▶ [What to do]
Copy each line below that has "answer".

········

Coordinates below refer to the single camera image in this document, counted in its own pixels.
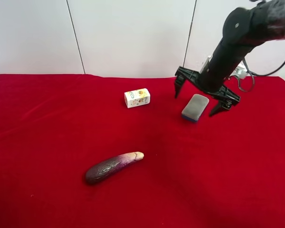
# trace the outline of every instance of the black robotic arm
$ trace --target black robotic arm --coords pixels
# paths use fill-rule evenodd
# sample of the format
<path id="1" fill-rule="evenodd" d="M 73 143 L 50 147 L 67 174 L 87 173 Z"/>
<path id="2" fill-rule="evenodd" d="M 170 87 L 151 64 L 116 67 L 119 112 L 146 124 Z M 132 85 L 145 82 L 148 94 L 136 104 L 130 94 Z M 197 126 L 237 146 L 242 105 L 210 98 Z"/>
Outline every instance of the black robotic arm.
<path id="1" fill-rule="evenodd" d="M 239 103 L 240 97 L 224 85 L 225 80 L 255 47 L 278 39 L 285 39 L 285 0 L 262 1 L 251 10 L 236 8 L 227 17 L 223 38 L 203 70 L 199 73 L 179 67 L 175 74 L 175 97 L 189 80 L 218 100 L 210 116 L 229 110 Z"/>

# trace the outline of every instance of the white box
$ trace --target white box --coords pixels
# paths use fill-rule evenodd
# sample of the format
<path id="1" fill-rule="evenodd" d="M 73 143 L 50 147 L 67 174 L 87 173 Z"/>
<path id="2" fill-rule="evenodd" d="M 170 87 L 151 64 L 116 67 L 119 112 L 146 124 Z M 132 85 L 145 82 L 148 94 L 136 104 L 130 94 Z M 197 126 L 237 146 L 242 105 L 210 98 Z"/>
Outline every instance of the white box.
<path id="1" fill-rule="evenodd" d="M 138 89 L 124 93 L 124 101 L 128 108 L 150 103 L 150 93 L 147 89 Z"/>

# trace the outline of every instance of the sponge
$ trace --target sponge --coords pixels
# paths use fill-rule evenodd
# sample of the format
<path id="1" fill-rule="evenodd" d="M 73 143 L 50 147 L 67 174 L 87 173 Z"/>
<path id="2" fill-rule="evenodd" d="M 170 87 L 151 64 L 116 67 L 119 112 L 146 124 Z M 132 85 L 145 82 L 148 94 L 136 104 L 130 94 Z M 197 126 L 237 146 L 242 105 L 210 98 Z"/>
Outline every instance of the sponge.
<path id="1" fill-rule="evenodd" d="M 195 94 L 181 112 L 182 117 L 186 120 L 196 122 L 209 103 L 209 99 L 205 96 Z"/>

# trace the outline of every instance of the red tablecloth
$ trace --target red tablecloth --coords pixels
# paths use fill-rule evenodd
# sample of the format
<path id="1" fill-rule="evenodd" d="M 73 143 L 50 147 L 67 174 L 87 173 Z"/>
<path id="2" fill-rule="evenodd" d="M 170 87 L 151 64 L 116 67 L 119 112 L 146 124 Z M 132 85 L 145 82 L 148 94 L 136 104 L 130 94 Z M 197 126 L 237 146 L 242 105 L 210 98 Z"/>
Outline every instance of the red tablecloth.
<path id="1" fill-rule="evenodd" d="M 0 75 L 0 228 L 285 228 L 285 82 L 258 77 L 231 111 L 197 123 L 173 78 Z M 250 86 L 250 78 L 243 87 Z M 151 103 L 127 109 L 124 92 Z M 112 156 L 145 158 L 106 181 Z"/>

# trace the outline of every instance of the purple eggplant
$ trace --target purple eggplant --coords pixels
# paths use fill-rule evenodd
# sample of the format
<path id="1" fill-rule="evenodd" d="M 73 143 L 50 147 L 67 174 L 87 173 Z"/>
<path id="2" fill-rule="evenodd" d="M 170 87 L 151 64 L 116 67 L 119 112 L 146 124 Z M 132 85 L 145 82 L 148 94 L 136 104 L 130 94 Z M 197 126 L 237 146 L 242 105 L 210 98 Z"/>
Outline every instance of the purple eggplant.
<path id="1" fill-rule="evenodd" d="M 133 164 L 141 159 L 143 159 L 143 153 L 141 152 L 124 153 L 118 155 L 90 168 L 86 172 L 85 180 L 88 184 L 98 183 L 118 172 L 127 165 Z"/>

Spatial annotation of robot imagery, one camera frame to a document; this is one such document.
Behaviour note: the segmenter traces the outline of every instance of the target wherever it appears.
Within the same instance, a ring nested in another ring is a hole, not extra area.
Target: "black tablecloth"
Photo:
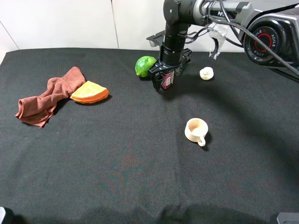
[[[193,53],[158,93],[134,71],[155,51],[33,49],[0,66],[0,206],[19,223],[268,223],[299,212],[299,84],[245,54]],[[58,103],[44,128],[21,123],[18,99],[78,66],[109,89],[94,105]],[[215,77],[203,81],[199,70]],[[209,125],[207,147],[184,136]]]

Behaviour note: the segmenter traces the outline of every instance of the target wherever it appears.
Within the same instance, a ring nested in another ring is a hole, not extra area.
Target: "lime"
[[[154,65],[157,60],[151,56],[143,56],[138,59],[135,65],[136,74],[139,77],[147,77],[148,76],[148,69]]]

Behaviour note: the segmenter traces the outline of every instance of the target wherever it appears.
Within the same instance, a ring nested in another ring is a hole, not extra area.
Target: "brown towel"
[[[38,97],[19,100],[19,112],[15,115],[21,121],[42,127],[52,117],[56,103],[68,98],[85,83],[85,78],[77,67],[72,67],[63,77],[48,80],[48,89]]]

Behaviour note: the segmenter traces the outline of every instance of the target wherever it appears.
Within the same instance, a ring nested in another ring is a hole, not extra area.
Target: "small white cup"
[[[207,131],[208,127],[204,120],[192,118],[187,122],[185,136],[190,141],[197,142],[200,146],[205,146]]]

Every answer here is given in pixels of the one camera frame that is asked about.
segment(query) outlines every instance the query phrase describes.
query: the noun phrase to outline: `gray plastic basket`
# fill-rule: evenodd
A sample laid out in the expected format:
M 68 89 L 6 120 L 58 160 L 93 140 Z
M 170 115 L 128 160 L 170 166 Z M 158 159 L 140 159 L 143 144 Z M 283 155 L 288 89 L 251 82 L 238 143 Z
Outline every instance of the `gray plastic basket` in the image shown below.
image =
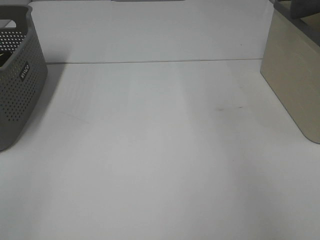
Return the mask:
M 0 28 L 0 54 L 11 55 L 0 67 L 0 151 L 18 138 L 48 74 L 31 11 L 27 5 L 0 5 L 0 20 L 16 24 Z

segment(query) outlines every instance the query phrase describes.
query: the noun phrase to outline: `beige box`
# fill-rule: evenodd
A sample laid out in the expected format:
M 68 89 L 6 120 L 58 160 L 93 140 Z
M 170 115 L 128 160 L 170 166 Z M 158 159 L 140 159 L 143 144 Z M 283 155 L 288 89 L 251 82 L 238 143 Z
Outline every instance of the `beige box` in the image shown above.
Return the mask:
M 274 5 L 261 73 L 302 133 L 320 144 L 320 14 L 292 20 Z

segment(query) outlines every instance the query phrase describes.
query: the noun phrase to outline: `white table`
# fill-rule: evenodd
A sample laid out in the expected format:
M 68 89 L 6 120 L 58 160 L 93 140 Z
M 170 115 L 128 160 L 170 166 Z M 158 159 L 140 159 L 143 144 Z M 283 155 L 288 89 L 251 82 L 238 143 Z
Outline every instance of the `white table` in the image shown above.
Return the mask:
M 38 1 L 32 17 L 47 62 L 261 59 L 267 0 Z
M 260 64 L 49 65 L 0 154 L 0 239 L 316 239 L 320 147 Z

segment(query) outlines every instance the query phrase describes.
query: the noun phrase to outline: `basket handle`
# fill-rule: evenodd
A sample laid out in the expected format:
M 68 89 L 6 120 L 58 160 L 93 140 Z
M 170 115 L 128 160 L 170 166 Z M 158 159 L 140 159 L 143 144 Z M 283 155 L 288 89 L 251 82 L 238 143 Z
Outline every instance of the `basket handle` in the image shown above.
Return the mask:
M 0 6 L 0 20 L 12 20 L 15 22 L 15 30 L 22 33 L 28 32 L 26 14 L 28 8 L 18 5 Z

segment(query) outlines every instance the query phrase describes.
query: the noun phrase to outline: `basket label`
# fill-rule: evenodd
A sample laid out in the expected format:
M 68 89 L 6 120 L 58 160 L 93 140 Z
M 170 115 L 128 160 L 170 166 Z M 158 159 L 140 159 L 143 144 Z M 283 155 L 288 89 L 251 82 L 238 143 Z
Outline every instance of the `basket label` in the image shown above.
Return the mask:
M 20 72 L 20 79 L 22 82 L 25 80 L 29 70 L 30 70 L 30 65 L 28 62 L 25 62 L 25 65 Z

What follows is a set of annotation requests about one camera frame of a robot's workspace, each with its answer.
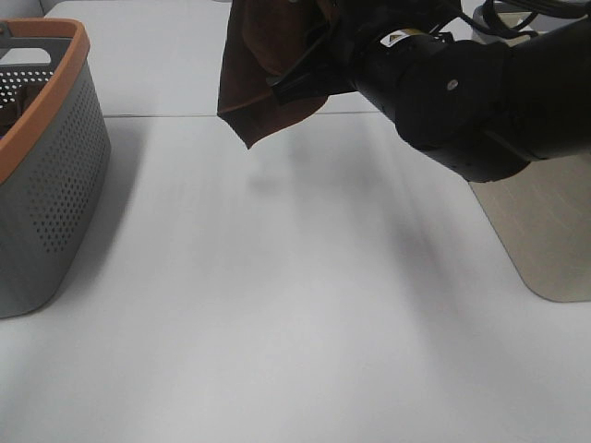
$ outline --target brown cloth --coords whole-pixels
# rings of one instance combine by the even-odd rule
[[[306,51],[306,35],[334,13],[332,0],[234,0],[223,53],[218,115],[250,148],[314,114],[326,97],[280,106],[267,85]]]
[[[0,138],[5,136],[23,113],[27,111],[27,108],[37,98],[43,86],[21,86],[12,96],[15,100],[4,104],[3,108],[0,109]]]

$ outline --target gray plastic basket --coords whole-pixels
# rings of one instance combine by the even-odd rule
[[[57,292],[90,223],[111,149],[82,25],[0,21],[0,49],[18,47],[42,48],[51,62],[0,66],[0,106],[14,99],[16,85],[45,83],[0,140],[0,317],[37,309]]]

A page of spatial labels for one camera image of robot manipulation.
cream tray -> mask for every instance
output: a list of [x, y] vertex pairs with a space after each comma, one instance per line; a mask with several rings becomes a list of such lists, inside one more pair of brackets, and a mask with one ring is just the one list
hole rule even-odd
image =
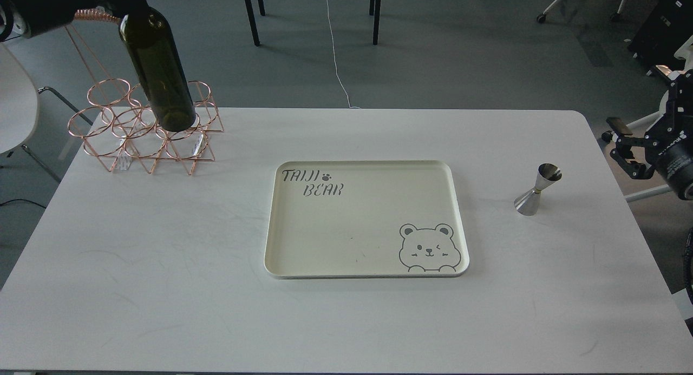
[[277, 277], [450, 277], [469, 255], [441, 161], [295, 161], [277, 169], [265, 268]]

dark green glass bottle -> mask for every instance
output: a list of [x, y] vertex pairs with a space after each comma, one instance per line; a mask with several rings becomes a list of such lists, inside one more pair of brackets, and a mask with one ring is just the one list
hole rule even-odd
[[156, 120], [168, 131], [195, 123], [195, 107], [168, 22], [149, 6], [125, 15], [120, 35]]

bear cartoon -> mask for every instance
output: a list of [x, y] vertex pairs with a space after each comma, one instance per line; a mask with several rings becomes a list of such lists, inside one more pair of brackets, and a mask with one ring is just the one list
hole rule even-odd
[[462, 256], [453, 242], [453, 228], [441, 223], [435, 229], [416, 229], [412, 224], [405, 224], [399, 229], [402, 236], [402, 249], [399, 260], [412, 269], [423, 271], [441, 271], [444, 267], [452, 268], [460, 264]]

floor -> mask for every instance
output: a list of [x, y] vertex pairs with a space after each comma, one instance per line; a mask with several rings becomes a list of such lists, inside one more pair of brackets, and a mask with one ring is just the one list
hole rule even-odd
[[[565, 0], [537, 23], [551, 1], [383, 0], [376, 47], [369, 0], [265, 0], [267, 16], [256, 16], [260, 47], [252, 43], [243, 0], [149, 3], [168, 18], [186, 77], [210, 84], [218, 106], [574, 109], [596, 137], [608, 129], [606, 117], [630, 122], [656, 111], [665, 84], [645, 76], [648, 68], [626, 47], [657, 0], [628, 0], [620, 22], [609, 22], [620, 0]], [[113, 23], [74, 27], [112, 76], [136, 81]], [[65, 30], [5, 45], [38, 87], [52, 86], [77, 107], [88, 106], [93, 81]], [[91, 56], [87, 63], [97, 79], [106, 76]], [[62, 175], [79, 150], [66, 129], [72, 112], [48, 93], [40, 104], [40, 123], [27, 144]], [[626, 194], [663, 183], [658, 175], [630, 180], [611, 164]], [[0, 165], [0, 202], [50, 202], [57, 182], [25, 152], [0, 156]], [[631, 209], [671, 293], [680, 292], [693, 205], [669, 193], [632, 202]], [[22, 202], [0, 207], [0, 284], [42, 212]]]

cocktail jigger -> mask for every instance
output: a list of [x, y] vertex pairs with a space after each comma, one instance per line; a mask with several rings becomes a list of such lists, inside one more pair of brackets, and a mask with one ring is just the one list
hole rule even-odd
[[563, 174], [559, 167], [550, 163], [540, 165], [534, 188], [515, 199], [515, 210], [522, 215], [536, 214], [539, 209], [539, 198], [542, 190], [561, 180], [562, 176]]

········

▶ [Your response]
Every answer here is given in pixels of the one camera frame that is asked about.
What follows is a set of annotation requests about one camera frame of a robot's workspace, each with its answer.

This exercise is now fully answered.